14 Mar 2012

Learning about Genes and Their Products

These resources give a general overview of a gene, along with some of the following information: Official symbol, locus, associated disorders or traits, mode of inheritance, name and function of gene product, and links to additional gene-specific resources.

Overview: Created and edited by Victor A. McKusick, MD and his colleagues at Johns Hopkins School of Medicine, OMIM is a large, searchable, up-to-date database of human genes, genetic traits, and disorders. In addition to summarizing what is known about a particular gene, trait, or disorder, each record also contains reference material and links to other NCBI resources such as literature citations in MEDLINE and related sequence records. OMIM is intended for use by genetics researchers, advanced life-science students, and healthcare professionals concerned with genetic disorders. The database is updated daily. Three different interfaces are provided for exploring particular genes and genetic conditions: Search, Gene Map, and Morbid Map. An article on OMIM is available from the NCBI Bookshelf.

Search Tips: Browse an alphabetical listing of genetic disorders featured in OMIM with Morbid Map. View a listing of genes organized by cytogenetic location using OMIM's Gene Map. Search for information about specific genes, traits, or disorders using OMIM's Search options. For step-by-step instructions describing how to search OMIM, see our OMIM Search Tutorial. Additional information about searching OMIM is available from the Help and FAQs pages.

Information Provided: Some of the types of information provided in OMIM records include: Genes that have been linked to disorders, the official symbol for a gene, key mutations in genes that result in disease, functions of genes and the proteins they encode, as well as descriptions of genetic conditions and how they are inherited. Links to citations in Medline, related OMIM entries and entries in other NCBI databases also are included. The amount of information included in each entry depends upon how much researchers know about a particular gene or condition.

Overview: LocusLink is an NCBI database that serves as a single query interface to gene-specific information from a wide variety of bioinformatics sources. LocusLink includes descriptive information about genetic loci in human, cow, fruit fly, mouse, rat, nematode, zebrafish, and human immunodeficiency virus type 1 genomes.

Search Tips: Users can query LocusLink by typing keywords (such as disease or protein name, gene symbol, accession numbers, or other database ID numbers) into the search box at the top of the main page. Query options include truncation of terms using the asterisk (*) as a wild card, field restriction, and use of Boolean operators (and, or, not) that are not case sensitive. Grouping phrases by parentheses or quotation marks is not supported.

LocusLink has a system of controlled terms that can be used to retrieve only those records with a particular feature. One of the controlled terms is disease_known, which will return only loci associated with a known disorder. See the Query Tips in the Help file for a complete listing and more detailed descriptions of controlled terms. For more on searching LocusLink, see the Help file. LocusLink also provides a FAQ page.
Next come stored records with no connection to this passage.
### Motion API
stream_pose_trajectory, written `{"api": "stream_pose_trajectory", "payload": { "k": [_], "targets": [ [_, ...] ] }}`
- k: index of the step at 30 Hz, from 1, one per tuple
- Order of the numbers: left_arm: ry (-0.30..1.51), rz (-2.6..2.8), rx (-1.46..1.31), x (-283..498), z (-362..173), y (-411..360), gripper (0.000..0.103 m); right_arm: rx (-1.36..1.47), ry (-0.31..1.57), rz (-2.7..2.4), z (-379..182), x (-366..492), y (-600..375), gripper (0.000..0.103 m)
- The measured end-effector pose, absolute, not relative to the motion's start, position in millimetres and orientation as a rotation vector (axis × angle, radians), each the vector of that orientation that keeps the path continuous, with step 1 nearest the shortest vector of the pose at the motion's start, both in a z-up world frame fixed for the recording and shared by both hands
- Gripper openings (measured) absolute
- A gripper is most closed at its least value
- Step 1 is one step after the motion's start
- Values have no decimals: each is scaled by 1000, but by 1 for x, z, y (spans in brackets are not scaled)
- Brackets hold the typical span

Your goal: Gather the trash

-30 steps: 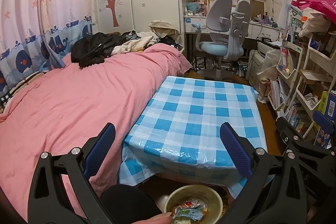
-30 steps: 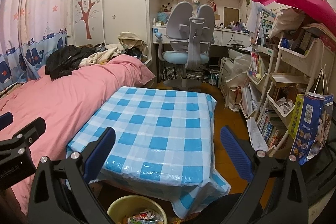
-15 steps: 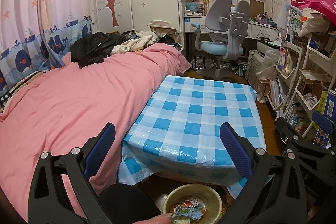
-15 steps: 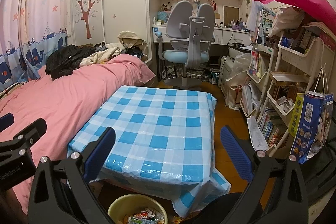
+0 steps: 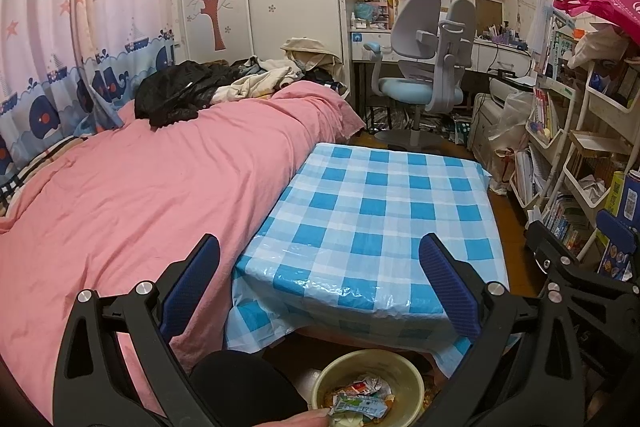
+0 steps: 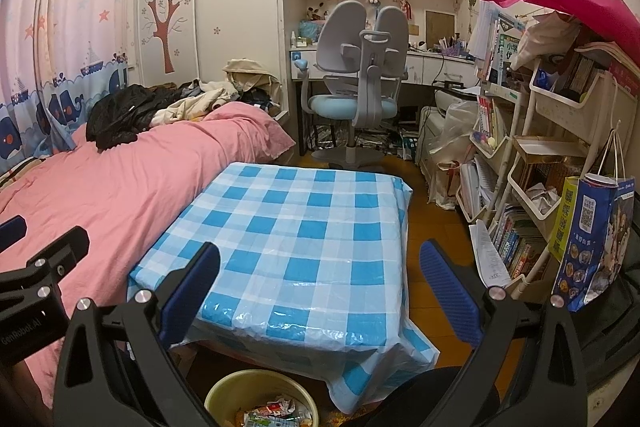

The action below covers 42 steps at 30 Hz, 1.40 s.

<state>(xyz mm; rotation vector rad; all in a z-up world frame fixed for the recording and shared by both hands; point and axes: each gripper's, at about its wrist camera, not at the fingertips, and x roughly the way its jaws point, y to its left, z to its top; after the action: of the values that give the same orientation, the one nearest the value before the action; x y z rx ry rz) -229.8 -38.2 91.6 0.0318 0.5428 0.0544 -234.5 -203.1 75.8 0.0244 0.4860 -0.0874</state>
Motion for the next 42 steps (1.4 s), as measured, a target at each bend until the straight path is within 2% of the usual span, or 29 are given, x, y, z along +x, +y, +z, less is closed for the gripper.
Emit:
{"api": "stream_pose_trajectory", "payload": {
  "k": [30,37,42],
  "targets": [
    [561,0,10,-229,86,-30,96,23,500,-85,70,-233,-205,96],
    [560,48,90,-213,76,-35,96,22,556,-95,52,-210,-216,96],
    [627,41,89,-188,65,-31,96,-5,615,-112,32,-169,-223,96]
  ]
}}
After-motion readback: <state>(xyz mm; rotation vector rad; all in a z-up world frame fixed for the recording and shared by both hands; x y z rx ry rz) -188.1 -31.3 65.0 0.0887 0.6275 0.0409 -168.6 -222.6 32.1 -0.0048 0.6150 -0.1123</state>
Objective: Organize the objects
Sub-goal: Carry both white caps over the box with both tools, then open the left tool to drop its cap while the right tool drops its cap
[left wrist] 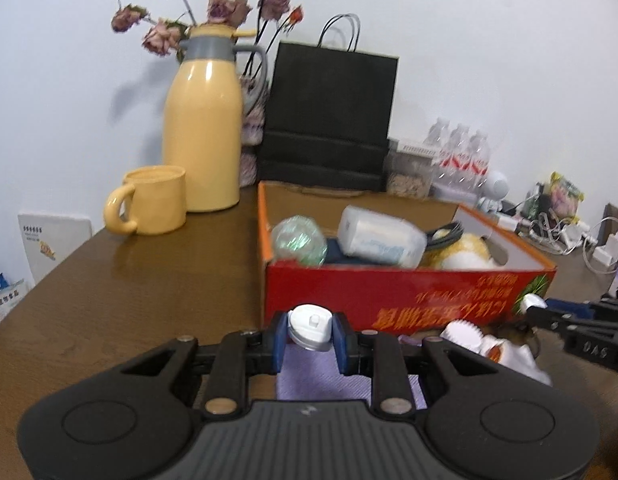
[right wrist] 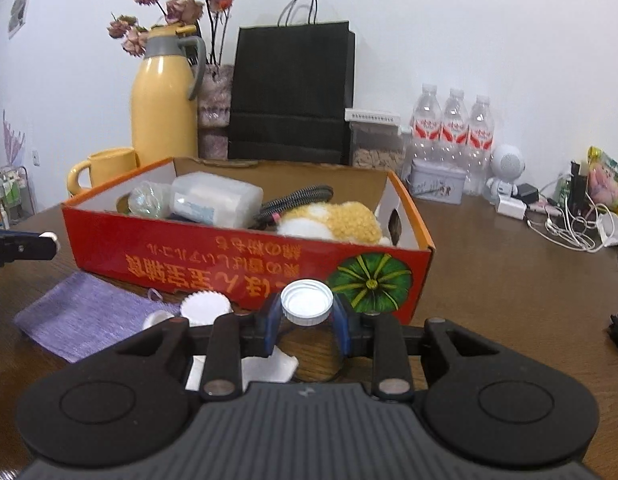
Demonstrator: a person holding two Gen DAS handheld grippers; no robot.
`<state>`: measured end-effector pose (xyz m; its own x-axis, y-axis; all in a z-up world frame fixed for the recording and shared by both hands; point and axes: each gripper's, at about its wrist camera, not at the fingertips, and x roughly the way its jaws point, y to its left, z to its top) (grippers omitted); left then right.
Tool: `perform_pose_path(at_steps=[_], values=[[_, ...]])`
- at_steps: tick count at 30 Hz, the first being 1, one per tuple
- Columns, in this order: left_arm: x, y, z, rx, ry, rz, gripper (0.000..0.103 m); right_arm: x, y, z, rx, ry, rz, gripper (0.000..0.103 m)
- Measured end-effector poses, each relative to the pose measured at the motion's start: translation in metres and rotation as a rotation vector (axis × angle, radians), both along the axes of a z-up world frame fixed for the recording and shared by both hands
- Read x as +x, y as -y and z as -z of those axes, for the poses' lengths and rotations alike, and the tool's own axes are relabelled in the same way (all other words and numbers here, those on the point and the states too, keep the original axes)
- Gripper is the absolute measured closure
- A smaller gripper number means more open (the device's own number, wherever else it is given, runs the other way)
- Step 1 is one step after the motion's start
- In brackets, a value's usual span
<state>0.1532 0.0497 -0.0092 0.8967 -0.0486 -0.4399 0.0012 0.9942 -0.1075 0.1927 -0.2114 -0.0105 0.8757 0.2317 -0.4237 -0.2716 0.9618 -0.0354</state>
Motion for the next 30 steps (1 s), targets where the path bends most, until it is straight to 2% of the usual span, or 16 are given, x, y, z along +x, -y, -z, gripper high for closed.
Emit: perform_pose_path(at_steps=[8,14,22,30], values=[[0.022,0.026,-0.03,-0.008,0.07,0.037,0.08,0.005,-0.016,-0.024,0.033,0.07,-0.039,0.075],[0.054,0.041,-0.044,-0.008,0.085,0.027,0.08,0.025,-0.029,-0.038,0.043,0.1,-0.044,0.075],[0.102,0.046,-0.048,-0.007,0.072,-0.047,0.08,0.068,-0.041,-0.045,0.066,0.093,-0.023,0.075],[0.145,0.04,-0.042,0.012,0.02,-0.105,0.08,0.111,-0.05,-0.043,0.067,0.073,-0.015,0.075]])
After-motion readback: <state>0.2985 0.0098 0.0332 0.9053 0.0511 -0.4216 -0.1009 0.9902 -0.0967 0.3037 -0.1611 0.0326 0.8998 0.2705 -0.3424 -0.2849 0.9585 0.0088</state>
Information Provided: Each LocusLink report may include the following types of information: Links to gene-specific entries in other databases, official gene nomenclature, LocusID (identification number assigned to the gene by LocusLink), overview of protein function, alternate symbols and aliases, phenotypes or expressed characteristics associated with the gene, other database ID numbers, similar genes from other genomes, links to cytogenetic maps, links to sequence records, and links to other related information sources.

Overview: Developed at the Weizmann Institute of Science in Israel, GeneCards is a database of human genes, their products, and their involvement in hereditary disorders. GeneCards automatically extracts gene-specific information from a variety of Web-based bioinformatics resources and integrates the data into each entry. The database was designed for scientists who want to use one interface to access multiple databases for information about human genes that have been assigned approved symbols.

Search Tips: Users can search GeneCards by keyword or gene symbol/alias using the search box on the home page. Keywords can be single or multiple terms, GenBank accession number, chromosome number, or gene locus. Truncation using an asterisk (*) as a wild card at the beginning or end of a search term is supported. The Boolean operators AND and OR can be used to connect terms. The Boolean operator NOT is not supported. Examples are provided for keyword searching. Users may also browse a complete listing of genes or a subset of disease genes featured in GeneCards. To learn more about searching GeneCards, check out Quick Start, Guided Tour and The GeneCards Guidance System.

Information Provided: Each GeneCard may include the following information: Official gene name and symbol, synonyms or alternative names, ID numbers assigned to the gene in other databases, chromosomal location, chromosome map showing where the gene is found, domains and protein families associated with the gene's protein product, links to sequence records, expression patterns in human tissues, links to similar genes in other organisms, SNPs and variants, disorders and mutations, links to citations in Medline, and links to other related resources. Each GeneCard also links to sources used to create the entry. GeneCards encourages feedback from its users and provides a form for submitting comments and suggestions.